Rather than starting the server itself, it gathers all the necessary details for initiating a single-user server. These typically include the
name,
environment, and
selected user options.
Additionally, optional data, such as certificates
or trust bundles (used for internal SSL),
is sent to the JupyterHub Outpost when required.
2. Spawner.start()
The JupyterHub Outpost utilizes the configured
JupyterHub Spawner to launch the single-user server.
This process, typically managed directly by JupyterHub,
follows the same sequence of functions used during a standard startup, including
run_pre_spawn_hook,
move_certs, and
start.
Any events produced by _generate_progress()

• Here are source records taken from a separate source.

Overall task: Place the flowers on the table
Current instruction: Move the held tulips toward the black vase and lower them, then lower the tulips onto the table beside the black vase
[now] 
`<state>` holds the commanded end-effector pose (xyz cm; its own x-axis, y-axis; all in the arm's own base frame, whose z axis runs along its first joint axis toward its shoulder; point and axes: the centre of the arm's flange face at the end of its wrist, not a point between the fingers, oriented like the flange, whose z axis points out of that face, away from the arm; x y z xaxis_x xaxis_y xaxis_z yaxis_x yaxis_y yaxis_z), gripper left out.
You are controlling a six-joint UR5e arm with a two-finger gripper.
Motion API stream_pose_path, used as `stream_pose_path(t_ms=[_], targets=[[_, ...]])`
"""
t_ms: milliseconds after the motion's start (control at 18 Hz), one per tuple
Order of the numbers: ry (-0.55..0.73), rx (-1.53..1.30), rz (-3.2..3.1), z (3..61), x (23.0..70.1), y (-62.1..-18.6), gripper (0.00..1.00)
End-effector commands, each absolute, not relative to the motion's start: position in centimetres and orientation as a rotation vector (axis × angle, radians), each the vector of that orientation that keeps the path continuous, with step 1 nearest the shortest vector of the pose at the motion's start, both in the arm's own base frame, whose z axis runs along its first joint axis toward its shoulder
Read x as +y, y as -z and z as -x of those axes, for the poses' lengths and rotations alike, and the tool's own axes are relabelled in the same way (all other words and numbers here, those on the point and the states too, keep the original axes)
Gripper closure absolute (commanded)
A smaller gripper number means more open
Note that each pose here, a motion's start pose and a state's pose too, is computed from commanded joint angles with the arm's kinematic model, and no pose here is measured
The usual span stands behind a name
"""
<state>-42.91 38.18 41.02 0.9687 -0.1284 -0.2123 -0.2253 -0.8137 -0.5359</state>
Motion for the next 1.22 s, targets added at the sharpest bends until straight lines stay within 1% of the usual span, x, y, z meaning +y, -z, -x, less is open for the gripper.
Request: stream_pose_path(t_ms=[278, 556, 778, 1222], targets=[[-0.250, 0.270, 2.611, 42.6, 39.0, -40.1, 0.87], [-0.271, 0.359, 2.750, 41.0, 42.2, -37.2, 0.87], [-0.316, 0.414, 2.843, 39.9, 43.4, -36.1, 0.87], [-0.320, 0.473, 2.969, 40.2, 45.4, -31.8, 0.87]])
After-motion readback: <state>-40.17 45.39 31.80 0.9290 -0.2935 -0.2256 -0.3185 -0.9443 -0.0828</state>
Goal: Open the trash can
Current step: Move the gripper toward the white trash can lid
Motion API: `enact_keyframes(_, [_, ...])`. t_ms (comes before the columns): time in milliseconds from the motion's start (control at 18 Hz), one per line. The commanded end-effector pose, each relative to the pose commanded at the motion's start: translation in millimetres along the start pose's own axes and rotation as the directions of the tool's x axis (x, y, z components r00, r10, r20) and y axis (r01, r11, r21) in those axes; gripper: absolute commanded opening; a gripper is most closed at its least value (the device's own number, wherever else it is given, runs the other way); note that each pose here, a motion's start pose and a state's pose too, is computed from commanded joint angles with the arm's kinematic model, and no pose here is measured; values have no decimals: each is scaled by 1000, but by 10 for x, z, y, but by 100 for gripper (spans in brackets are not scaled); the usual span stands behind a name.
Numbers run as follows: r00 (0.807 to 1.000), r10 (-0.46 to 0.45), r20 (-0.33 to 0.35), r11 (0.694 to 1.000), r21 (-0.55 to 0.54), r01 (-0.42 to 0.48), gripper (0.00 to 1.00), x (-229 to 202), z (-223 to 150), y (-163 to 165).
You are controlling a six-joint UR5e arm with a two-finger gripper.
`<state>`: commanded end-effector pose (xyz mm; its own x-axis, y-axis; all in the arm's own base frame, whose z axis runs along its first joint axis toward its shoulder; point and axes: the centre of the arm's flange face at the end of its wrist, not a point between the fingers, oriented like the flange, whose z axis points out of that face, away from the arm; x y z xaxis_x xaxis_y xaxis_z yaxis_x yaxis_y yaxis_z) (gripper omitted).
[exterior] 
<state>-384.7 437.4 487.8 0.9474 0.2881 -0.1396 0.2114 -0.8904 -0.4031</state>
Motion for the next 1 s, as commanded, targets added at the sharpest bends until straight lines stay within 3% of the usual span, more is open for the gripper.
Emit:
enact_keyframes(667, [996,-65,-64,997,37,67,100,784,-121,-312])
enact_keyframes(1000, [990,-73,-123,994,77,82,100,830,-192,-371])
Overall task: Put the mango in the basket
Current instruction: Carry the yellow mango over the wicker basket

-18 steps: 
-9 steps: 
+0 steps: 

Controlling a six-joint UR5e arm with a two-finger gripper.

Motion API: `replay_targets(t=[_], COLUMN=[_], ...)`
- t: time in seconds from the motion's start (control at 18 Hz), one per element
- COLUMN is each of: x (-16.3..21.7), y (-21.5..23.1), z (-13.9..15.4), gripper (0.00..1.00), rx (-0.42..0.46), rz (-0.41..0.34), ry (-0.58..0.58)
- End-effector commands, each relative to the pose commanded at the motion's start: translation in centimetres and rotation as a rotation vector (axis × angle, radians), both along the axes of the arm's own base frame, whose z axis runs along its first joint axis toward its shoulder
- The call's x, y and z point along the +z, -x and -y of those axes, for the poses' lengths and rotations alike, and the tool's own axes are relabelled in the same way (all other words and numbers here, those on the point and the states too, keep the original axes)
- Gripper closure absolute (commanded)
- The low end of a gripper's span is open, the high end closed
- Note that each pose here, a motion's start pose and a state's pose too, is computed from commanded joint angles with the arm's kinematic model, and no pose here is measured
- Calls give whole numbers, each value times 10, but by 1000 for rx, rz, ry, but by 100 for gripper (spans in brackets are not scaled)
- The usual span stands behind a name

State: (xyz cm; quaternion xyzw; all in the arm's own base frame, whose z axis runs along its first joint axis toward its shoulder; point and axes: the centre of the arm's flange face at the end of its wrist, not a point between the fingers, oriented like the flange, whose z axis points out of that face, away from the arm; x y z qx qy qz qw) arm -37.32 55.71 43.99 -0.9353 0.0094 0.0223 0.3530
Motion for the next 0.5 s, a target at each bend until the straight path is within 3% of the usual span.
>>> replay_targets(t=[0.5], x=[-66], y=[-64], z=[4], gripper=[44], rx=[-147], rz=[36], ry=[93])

are relayed back to JupyterHub, ensuring users receive all
critical updates without interruption.
3. Send service address
JupyterHub requires the
service address
(typically a combination of IP and
port) to establish
SSH port forwarding.
This forwarding allows users to access
the remote single-user notebook server, even if it is operating within a restricted or isolated environment.
4. Port forwarding
JupyterHub uses a random available local port (random_port)
to forward traffic for the single-user server to the JupyterHub Outpost.
It employs
SSH multiplexing to minimize the number of connections.

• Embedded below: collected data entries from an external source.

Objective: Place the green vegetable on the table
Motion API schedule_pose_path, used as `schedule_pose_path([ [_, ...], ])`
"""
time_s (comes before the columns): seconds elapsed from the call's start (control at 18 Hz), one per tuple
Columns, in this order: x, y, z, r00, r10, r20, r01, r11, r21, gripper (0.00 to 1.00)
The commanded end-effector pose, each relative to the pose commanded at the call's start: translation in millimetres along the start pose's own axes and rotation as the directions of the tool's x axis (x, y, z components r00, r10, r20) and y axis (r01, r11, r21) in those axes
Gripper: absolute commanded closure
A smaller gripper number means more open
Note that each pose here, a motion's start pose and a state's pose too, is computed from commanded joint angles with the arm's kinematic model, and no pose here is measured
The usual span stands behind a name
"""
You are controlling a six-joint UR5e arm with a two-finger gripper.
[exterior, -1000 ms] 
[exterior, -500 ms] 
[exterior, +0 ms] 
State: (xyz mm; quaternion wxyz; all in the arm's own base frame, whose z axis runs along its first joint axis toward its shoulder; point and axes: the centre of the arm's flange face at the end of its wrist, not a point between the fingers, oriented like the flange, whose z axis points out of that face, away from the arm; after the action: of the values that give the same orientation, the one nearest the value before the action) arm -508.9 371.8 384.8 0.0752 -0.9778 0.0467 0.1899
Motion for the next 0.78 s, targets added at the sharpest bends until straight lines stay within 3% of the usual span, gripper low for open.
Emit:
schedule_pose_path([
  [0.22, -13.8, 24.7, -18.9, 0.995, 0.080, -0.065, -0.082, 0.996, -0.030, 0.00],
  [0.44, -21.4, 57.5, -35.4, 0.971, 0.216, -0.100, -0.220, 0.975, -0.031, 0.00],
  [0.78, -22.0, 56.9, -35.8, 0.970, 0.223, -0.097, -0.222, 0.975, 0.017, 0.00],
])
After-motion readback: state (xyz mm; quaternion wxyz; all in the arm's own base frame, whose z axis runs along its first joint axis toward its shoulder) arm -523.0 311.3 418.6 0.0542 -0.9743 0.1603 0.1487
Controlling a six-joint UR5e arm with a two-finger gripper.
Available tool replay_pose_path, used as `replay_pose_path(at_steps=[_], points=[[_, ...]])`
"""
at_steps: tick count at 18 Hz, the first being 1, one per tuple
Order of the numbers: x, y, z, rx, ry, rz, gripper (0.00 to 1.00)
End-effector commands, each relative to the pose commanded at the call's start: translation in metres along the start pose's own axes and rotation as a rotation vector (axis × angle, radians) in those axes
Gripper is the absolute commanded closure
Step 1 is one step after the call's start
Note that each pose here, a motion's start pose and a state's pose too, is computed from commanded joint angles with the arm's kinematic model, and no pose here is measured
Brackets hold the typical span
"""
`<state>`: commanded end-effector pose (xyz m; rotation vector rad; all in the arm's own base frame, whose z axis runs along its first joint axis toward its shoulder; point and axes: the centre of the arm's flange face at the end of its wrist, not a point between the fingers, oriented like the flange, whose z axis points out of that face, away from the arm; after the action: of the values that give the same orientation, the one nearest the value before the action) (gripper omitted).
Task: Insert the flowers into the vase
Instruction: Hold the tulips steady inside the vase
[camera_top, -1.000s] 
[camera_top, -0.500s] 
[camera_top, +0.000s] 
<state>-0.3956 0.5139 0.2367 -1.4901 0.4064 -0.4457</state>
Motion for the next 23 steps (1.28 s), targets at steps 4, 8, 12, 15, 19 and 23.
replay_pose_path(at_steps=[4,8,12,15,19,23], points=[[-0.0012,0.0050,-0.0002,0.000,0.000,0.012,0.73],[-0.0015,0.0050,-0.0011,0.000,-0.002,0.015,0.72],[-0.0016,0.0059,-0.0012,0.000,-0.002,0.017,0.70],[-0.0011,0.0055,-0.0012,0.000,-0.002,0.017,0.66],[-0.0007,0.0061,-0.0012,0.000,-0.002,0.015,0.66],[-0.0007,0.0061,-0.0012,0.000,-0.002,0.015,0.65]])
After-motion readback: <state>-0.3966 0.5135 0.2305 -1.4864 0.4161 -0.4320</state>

In this setup, the JupyterHub Outpost must have access to the notebook server's
IP address (service_address)
and port (single-user_port).
Simplified port forward command:
It is also possible to define a customized port forwarding function
(e.g., to delegate port-forwarding to an external pod, see external tunneling). Alternatively, you can
tunnel directly to the system where the notebook server is running
without routing through a JupyterHub Outpost, as described in delayed tunneling.
ssh -L 0.0.0.0:[random_port]:[service_address]:[single-user_port] jhuboutpost@[outpost-ip]
5. Create service
At this step, the JupyterHub OutpostSpawner
will create a Kubernetes Service, enabling the Configurable HTTP Proxy to communicate with the single-user server via this service.
In the default configuration, the Hub pod is the target of the Kubernetes service,
as it manages the SSH connections. Consequently, all traffic between the client and the single-user server is forwarded through the hub container.
It is also possible to adjust the Kubernetes service selector
or to define a customized service creation function
(e.g., to delegate port-forwarding to an external pod).
Remote + Local System
This architecture mirrors the one described in the previous section, with the key difference being the addition of a local JupyterHub Outpost service running on the same Kubernetes cluster as JupyterHub. It highlights that, in the case of a local Outpost service, there is no need to enable SSH port-forwarding, as the notebook servers will be directly accessible through Kubernetes’ internal DNS resolution.
External Tunneling
In this scenario, an additional pod was created to manage the port forwarding. This means the management of SSH tunnels to single-user notebook servers is delegated from the JupyterHub pod to the external port forwarding pod.
With this setup, single-user servers remain reachable even if JupyterHub itself is offline. Instead of tunneling through the Hub pod, traffic between the client and the single-user server travels through the port forwarding pod. The Kubernetes service for the single-user server is then configured to target the port forwarding pod rather than the Hub pod.
Delayed Tunneling
In this scenario, an additional pod was created to manage the port forwarding. This means the management of SSH tunnels to single-user notebook servers is delegated from the JupyterHub pod to the external port forwarding pod.
With this setup, single-user servers remain reachable even if JupyterHub itself is offline. Instead of tunneling through the Hub pod, traffic between the client and the single-user server travels through the port forwarding pod. The Kubernetes service for the single-user server is then configured to target the port forwarding pod rather than the Hub pod.